What you will do:
Output each line of the data word for word, from the first through the line that holds "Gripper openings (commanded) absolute", and leave off whatever follows.
☆ ☆ ☆ ☆
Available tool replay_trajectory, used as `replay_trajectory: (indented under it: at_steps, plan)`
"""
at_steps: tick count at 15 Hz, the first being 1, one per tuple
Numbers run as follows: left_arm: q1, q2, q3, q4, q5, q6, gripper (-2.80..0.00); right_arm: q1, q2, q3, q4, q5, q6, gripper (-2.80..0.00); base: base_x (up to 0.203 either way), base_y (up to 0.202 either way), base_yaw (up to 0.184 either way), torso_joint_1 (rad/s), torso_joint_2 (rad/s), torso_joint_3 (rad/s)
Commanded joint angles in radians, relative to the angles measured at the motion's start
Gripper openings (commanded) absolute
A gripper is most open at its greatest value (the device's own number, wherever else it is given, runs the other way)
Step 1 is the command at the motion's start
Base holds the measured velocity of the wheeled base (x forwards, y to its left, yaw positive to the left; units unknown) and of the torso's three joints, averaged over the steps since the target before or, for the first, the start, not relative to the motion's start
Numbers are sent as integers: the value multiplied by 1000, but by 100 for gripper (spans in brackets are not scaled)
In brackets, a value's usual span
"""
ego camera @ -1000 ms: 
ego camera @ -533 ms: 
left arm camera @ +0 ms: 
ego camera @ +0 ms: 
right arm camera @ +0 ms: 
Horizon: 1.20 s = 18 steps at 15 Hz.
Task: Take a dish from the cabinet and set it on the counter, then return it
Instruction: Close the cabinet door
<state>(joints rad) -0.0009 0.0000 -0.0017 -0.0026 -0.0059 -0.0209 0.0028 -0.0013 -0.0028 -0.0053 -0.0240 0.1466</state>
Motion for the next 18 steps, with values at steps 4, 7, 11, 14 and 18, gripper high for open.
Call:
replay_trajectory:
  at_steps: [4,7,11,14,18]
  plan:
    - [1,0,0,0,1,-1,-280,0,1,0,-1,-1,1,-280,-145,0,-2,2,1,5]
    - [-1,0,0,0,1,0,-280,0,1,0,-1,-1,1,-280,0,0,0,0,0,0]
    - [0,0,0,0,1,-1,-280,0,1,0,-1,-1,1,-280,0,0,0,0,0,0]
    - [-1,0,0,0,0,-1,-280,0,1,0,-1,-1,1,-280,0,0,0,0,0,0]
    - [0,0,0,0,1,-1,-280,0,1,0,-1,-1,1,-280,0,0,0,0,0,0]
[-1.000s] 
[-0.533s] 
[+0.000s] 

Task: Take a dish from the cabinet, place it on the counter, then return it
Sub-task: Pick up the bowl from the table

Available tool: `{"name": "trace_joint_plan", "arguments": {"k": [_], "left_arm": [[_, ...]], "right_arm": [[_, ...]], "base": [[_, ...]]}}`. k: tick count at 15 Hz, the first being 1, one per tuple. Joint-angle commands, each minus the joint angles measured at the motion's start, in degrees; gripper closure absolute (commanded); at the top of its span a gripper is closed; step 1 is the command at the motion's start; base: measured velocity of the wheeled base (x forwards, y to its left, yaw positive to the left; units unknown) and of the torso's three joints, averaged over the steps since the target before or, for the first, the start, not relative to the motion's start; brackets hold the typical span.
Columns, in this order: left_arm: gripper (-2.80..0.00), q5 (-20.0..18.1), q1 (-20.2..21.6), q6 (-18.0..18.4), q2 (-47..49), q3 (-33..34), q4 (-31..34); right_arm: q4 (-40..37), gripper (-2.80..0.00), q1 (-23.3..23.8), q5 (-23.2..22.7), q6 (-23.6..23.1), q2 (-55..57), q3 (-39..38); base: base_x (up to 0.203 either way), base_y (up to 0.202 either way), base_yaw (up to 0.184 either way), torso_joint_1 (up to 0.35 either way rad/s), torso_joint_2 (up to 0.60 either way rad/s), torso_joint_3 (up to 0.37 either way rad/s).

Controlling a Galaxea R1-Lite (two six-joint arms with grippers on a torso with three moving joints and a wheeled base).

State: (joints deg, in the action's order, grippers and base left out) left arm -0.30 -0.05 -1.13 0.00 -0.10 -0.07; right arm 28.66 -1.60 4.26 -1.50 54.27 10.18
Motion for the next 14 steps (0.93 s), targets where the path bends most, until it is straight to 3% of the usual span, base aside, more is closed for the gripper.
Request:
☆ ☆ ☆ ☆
Answer to this problem:
Available tool replay_trajectory, used as `replay_trajectory: (indented under it: at_steps, plan)`
"""
at_steps: tick count at 15 Hz, the first being 1, one per tuple
Numbers run as follows: left_arm: q1, q2, q3, q4, q5, q6, gripper (-2.80..0.00); right_arm: q1, q2, q3, q4, q5, q6, gripper (-2.80..0.00); base: base_x (up to 0.203 either way), base_y (up to 0.202 either way), base_yaw (up to 0.184 either way), torso_joint_1 (rad/s), torso_joint_2 (rad/s), torso_joint_3 (rad/s)
Commanded joint angles in radians, relative to the angles measured at the motion's start
Gripper openings (commanded) absolute

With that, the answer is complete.